→ **TASK OBJECTIVE**: Where does the word "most" occur in the entries below? Copy every line that has it.

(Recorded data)
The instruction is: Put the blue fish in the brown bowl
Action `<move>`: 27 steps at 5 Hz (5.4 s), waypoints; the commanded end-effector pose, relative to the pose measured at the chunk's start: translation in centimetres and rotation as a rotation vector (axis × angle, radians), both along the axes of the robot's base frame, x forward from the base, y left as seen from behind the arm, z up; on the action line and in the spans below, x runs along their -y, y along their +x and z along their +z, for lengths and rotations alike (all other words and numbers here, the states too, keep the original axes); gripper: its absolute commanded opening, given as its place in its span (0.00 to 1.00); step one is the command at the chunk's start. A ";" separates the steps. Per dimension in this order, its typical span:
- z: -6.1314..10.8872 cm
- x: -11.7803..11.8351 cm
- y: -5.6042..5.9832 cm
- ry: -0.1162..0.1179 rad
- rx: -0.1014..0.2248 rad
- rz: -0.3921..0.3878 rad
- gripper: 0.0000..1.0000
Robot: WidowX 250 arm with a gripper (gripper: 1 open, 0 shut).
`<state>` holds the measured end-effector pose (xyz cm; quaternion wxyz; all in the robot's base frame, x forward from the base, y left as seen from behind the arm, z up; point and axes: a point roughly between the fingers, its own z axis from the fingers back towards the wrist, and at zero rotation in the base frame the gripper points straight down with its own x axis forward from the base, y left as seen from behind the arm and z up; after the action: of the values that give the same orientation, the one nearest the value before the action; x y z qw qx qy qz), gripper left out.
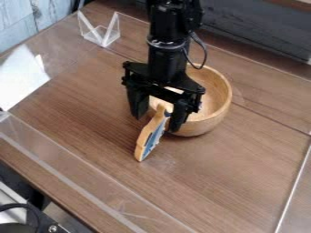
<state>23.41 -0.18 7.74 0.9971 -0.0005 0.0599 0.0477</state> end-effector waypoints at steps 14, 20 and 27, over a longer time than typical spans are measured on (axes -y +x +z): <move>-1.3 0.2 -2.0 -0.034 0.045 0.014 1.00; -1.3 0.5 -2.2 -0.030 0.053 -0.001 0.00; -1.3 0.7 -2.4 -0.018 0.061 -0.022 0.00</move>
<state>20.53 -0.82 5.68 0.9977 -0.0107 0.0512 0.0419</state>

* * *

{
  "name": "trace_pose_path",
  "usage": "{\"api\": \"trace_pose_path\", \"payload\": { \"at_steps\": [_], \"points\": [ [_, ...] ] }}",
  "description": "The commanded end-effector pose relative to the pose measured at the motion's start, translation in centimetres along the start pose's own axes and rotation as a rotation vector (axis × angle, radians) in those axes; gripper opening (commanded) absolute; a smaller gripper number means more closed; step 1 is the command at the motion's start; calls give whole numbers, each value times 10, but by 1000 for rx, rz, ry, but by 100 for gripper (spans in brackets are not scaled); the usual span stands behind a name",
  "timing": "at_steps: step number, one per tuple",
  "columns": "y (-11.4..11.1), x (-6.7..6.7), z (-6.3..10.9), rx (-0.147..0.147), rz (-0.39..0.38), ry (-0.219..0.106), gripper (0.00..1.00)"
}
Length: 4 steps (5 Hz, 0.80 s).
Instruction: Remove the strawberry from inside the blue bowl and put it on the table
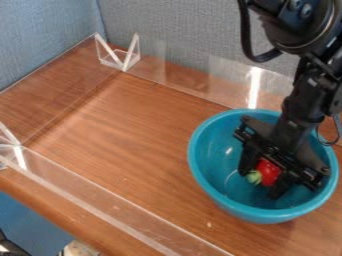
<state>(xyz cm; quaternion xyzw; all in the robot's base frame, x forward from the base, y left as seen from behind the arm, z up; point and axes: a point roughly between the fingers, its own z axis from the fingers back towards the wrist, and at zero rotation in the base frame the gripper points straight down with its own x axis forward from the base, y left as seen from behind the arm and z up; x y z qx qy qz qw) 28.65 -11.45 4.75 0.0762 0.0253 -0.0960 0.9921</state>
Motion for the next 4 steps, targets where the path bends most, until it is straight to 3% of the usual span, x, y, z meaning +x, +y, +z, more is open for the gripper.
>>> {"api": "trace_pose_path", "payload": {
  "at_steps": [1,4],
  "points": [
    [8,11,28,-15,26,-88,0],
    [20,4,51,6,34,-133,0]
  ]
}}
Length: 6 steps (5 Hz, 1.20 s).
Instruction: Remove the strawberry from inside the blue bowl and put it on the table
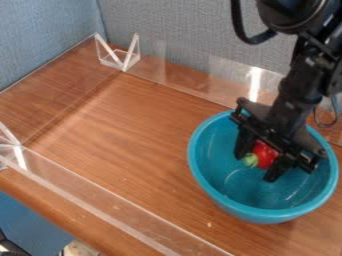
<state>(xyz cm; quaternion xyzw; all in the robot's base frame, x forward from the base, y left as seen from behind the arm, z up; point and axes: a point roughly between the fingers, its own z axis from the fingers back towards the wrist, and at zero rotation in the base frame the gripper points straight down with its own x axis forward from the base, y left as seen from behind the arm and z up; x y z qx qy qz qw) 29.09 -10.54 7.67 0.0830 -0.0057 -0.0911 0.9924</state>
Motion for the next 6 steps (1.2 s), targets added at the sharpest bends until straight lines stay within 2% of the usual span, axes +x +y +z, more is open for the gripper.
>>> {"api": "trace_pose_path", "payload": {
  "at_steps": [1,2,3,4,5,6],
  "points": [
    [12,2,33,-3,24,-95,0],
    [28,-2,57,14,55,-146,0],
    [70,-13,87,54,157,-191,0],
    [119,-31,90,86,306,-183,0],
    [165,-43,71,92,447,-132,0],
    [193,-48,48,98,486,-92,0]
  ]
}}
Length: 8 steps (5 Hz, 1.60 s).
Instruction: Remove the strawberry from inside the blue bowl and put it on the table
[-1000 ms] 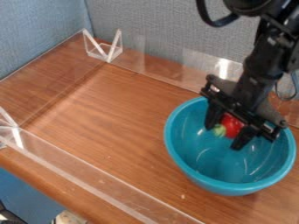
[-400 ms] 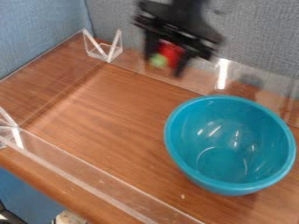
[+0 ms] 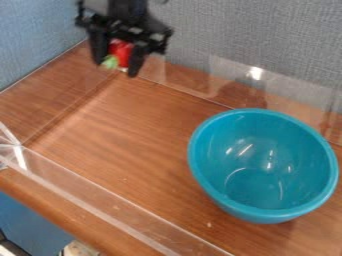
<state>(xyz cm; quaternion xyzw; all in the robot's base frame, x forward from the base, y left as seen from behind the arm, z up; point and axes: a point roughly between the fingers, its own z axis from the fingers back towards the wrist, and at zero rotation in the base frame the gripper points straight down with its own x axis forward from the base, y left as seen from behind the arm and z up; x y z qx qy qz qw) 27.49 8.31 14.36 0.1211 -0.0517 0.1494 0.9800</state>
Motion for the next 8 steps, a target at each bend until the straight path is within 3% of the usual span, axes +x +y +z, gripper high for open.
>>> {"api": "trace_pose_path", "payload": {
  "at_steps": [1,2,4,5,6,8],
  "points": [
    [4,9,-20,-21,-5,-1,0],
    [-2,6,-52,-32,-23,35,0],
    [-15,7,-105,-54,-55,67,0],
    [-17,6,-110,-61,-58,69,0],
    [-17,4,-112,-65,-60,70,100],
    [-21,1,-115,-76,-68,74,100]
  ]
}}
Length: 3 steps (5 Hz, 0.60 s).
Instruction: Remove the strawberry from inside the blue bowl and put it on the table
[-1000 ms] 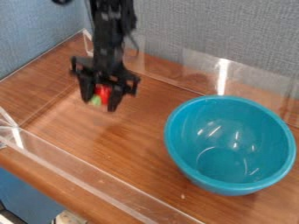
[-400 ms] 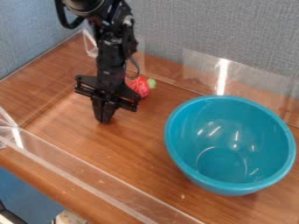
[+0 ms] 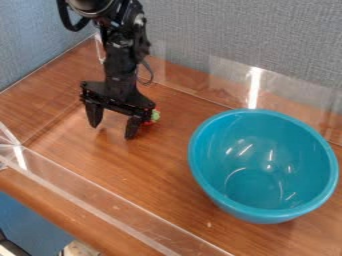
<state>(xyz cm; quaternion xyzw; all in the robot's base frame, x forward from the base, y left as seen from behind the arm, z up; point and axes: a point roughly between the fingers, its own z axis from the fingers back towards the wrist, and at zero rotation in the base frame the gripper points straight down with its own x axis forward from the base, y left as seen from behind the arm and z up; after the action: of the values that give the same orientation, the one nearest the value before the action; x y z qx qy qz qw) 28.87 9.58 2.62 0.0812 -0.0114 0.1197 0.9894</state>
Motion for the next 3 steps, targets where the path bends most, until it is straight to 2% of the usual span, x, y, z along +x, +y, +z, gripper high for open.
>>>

→ **EXERCISE RESPONSE**:
Motion for the next 4 steps, targets where the path bends most, until it is straight to 3% of the usual span, x, y, z meaning +x, +y, +z, more is open for the gripper.
Motion for the next 3 steps, targets where the path bends most, until it is straight to 2% of the usual span, x, y, z along +x, +y, +z, gripper high for open.

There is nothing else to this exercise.